Instructions to follow: Please repeat, from the entries that follow, the lines from the one containing "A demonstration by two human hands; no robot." through the one containing "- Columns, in" exactly, adding nothing.

Material shown:

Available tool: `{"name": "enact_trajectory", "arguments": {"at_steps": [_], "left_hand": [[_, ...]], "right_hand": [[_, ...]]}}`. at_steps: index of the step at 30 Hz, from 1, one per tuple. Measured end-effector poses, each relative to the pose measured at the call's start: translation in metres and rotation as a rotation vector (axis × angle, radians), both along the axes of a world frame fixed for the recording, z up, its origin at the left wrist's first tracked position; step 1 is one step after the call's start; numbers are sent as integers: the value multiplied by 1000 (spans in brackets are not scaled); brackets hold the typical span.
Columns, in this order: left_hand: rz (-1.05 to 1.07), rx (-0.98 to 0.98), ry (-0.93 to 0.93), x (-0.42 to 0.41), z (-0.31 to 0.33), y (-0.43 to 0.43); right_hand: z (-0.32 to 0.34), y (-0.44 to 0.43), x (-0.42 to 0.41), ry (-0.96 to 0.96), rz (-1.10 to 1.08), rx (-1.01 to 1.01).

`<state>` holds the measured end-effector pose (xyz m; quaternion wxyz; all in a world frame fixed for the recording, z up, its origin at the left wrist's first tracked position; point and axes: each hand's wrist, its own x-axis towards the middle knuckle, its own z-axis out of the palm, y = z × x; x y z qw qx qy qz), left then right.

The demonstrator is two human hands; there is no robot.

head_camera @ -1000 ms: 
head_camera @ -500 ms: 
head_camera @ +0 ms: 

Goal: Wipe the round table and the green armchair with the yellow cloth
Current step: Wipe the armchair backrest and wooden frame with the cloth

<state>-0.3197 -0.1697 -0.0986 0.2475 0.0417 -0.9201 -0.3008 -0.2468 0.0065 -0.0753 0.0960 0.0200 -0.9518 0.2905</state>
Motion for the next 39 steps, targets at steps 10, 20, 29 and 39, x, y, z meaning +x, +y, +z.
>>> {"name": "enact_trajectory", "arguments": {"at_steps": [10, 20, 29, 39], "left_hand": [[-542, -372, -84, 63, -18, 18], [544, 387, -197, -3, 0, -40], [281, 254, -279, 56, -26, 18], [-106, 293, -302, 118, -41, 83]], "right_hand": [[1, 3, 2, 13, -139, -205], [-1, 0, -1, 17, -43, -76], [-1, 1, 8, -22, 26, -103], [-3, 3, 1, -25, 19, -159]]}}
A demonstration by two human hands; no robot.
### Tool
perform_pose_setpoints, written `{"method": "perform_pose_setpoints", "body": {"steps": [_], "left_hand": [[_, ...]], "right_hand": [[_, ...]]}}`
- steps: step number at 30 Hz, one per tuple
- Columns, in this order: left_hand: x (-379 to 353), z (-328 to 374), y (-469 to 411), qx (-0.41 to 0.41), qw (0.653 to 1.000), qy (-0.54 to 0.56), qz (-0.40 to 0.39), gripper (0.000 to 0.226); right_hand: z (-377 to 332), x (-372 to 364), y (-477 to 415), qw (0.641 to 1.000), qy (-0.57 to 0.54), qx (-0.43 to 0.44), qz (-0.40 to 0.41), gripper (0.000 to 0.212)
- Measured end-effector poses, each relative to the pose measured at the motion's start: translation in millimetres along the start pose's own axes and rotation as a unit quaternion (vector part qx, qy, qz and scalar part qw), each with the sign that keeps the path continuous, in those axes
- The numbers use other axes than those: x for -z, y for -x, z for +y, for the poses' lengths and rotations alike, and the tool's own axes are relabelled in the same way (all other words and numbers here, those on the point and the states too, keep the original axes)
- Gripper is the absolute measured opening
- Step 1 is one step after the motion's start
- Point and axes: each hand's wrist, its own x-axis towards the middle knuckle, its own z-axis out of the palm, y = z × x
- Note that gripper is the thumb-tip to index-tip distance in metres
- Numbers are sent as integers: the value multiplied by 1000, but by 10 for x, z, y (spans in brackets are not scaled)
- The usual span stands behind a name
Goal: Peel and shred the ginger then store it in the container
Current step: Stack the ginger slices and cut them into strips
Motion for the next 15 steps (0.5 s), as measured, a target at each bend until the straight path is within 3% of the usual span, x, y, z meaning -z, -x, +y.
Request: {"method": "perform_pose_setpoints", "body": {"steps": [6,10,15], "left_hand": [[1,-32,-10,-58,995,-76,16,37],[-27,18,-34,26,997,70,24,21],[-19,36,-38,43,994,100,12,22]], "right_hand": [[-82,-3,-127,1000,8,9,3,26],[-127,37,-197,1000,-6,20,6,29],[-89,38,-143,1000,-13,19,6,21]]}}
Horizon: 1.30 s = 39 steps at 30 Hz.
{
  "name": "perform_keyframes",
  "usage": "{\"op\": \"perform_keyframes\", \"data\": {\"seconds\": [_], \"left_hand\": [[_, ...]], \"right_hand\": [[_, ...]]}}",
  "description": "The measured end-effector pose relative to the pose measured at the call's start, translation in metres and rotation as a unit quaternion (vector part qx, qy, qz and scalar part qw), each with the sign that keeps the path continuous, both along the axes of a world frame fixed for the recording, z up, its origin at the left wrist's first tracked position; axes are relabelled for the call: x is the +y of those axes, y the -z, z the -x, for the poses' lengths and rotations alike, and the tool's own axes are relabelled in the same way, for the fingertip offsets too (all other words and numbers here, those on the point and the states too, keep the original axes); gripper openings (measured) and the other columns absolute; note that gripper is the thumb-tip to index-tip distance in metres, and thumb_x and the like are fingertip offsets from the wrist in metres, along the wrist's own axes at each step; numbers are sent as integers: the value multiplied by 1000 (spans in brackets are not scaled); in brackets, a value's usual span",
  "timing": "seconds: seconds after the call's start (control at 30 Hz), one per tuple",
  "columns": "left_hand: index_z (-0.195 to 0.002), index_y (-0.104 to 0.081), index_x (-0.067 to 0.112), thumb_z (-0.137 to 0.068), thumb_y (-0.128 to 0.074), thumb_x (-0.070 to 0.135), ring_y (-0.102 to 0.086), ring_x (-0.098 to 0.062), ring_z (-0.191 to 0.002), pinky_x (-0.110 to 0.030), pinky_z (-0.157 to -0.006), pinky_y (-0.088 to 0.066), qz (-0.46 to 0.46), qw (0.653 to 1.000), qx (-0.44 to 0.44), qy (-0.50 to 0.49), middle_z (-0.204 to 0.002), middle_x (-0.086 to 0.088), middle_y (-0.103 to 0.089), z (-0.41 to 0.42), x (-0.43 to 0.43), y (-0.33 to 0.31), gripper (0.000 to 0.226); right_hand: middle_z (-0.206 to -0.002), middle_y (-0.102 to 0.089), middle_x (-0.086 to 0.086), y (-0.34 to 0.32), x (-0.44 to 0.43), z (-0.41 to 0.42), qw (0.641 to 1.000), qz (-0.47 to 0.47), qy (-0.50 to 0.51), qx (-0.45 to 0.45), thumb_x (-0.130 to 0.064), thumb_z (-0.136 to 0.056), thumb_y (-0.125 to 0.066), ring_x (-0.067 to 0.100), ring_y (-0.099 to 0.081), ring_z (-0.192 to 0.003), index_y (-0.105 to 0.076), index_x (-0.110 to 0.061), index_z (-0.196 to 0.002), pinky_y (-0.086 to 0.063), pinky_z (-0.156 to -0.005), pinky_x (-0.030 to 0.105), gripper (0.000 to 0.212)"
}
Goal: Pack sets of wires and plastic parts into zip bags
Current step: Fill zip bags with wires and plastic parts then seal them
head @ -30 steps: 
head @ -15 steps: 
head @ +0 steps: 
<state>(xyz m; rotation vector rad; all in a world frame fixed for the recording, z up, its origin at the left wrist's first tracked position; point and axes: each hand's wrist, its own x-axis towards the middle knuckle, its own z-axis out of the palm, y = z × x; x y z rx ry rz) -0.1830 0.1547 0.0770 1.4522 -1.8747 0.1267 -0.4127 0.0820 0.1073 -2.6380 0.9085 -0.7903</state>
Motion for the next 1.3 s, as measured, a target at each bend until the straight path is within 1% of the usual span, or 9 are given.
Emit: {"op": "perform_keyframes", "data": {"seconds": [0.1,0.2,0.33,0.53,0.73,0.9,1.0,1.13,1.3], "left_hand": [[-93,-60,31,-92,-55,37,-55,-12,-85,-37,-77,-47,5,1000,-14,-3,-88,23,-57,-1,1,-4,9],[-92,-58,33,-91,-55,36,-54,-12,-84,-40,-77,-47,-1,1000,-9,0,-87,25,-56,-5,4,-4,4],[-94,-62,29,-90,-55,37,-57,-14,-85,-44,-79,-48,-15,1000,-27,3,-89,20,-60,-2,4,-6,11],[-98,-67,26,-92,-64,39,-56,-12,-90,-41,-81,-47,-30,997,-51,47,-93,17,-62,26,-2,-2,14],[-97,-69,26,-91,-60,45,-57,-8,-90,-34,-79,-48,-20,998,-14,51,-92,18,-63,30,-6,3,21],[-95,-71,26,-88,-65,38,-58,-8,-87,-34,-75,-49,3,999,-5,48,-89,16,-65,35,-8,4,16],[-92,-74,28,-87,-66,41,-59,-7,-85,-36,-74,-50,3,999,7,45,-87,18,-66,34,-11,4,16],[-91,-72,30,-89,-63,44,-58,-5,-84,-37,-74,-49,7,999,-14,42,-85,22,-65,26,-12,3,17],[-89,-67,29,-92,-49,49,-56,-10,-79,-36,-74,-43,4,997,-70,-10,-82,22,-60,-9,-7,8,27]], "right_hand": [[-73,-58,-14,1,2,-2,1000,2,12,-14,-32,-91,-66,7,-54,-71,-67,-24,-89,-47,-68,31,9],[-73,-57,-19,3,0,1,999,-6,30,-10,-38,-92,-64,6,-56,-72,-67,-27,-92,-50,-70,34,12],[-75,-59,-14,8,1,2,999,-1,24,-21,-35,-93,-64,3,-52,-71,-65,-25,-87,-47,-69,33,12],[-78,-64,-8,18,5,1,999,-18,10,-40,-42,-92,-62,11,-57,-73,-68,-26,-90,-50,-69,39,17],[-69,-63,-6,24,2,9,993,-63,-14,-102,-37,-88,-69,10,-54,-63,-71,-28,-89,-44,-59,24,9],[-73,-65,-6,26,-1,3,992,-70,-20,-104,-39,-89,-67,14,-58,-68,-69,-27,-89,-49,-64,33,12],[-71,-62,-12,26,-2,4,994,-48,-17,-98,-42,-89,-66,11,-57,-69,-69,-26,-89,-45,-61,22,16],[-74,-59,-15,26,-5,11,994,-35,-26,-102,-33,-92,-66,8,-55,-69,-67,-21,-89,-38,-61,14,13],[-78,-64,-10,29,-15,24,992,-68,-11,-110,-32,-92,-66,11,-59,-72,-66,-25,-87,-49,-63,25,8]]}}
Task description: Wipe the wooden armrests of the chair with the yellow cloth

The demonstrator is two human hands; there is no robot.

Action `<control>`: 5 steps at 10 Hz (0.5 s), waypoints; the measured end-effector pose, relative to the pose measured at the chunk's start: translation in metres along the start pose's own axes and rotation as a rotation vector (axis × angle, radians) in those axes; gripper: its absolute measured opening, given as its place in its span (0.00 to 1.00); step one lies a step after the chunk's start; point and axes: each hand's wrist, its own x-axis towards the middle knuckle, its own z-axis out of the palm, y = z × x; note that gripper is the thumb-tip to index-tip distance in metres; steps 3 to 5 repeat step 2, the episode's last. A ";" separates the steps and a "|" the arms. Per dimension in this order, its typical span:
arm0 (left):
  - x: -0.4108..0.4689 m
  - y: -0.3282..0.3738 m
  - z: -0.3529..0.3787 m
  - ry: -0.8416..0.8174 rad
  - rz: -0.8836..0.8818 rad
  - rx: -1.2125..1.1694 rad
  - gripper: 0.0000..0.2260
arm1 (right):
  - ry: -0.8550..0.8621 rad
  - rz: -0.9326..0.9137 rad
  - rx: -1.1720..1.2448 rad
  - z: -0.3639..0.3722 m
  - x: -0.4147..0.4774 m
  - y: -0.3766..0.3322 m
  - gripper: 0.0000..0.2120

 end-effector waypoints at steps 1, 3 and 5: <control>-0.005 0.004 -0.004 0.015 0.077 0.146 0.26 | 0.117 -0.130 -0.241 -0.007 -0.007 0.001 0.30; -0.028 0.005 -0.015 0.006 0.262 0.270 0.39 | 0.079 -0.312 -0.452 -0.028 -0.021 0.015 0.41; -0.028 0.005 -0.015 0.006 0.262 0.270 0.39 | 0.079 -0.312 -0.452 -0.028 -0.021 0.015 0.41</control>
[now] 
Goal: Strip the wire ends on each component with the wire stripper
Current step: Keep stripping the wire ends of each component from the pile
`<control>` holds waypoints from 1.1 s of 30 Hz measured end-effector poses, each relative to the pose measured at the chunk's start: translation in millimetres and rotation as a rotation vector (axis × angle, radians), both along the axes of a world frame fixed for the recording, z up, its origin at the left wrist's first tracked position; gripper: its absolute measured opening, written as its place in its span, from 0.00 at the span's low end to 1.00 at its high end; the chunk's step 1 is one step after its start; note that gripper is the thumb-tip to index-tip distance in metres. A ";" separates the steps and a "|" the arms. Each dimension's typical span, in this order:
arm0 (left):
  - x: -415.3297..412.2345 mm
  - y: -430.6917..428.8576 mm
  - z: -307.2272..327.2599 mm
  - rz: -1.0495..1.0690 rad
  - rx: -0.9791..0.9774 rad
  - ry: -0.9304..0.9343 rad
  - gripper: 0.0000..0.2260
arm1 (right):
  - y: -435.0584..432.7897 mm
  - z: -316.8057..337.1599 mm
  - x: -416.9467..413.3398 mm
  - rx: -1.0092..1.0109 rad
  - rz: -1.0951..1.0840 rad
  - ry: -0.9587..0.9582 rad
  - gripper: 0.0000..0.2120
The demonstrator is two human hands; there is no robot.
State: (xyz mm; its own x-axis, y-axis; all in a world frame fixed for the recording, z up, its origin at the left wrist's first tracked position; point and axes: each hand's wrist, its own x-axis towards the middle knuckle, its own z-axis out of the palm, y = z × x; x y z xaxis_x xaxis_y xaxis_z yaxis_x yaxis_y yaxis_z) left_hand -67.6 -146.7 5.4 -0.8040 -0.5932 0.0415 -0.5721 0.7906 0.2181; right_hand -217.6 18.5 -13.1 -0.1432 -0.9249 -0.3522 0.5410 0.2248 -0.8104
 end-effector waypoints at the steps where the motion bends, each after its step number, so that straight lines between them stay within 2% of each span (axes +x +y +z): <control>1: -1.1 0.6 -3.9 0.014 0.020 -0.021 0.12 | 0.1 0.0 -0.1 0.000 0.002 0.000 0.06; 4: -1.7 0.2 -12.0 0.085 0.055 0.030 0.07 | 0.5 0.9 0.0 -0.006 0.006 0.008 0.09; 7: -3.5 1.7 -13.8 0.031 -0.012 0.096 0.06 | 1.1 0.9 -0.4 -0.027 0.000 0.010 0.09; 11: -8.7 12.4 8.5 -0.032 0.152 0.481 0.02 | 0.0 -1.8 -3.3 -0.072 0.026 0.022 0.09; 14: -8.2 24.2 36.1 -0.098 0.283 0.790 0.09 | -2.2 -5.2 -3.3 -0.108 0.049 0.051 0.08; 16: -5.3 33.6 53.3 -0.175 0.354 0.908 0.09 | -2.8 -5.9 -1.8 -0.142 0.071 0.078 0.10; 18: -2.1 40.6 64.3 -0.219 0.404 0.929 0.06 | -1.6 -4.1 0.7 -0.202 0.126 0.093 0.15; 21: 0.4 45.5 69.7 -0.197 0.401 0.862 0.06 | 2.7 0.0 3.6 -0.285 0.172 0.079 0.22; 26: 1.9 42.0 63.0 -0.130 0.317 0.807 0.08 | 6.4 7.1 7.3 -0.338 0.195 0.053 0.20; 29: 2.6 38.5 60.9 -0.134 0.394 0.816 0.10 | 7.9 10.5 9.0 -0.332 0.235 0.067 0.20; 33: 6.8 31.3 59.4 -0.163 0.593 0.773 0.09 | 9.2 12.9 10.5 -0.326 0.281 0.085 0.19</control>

Output:
A demonstration by two human hands; no robot.
### Tool
perform_pose_setpoints, written `{"method": "perform_pose_setpoints", "body": {"steps": [_], "left_hand": [[_, ...]], "right_hand": [[_, ...]]}}`
- steps: step number at 30 Hz, one per tuple
- Columns, in this order: left_hand: x (-379 to 353), z (-328 to 374), y (-469 to 411), qx (-0.41 to 0.41), qw (0.653 to 1.000), qy (-0.54 to 0.56), qz (-0.40 to 0.39), gripper (0.000 to 0.226); right_hand: z (-377 to 332), x (-372 to 364), y (-477 to 415), qw (0.641 to 1.000), qy (-0.57 to 0.54), qx (-0.43 to 0.44), qz (-0.40 to 0.41), gripper (0.000 to 0.212)

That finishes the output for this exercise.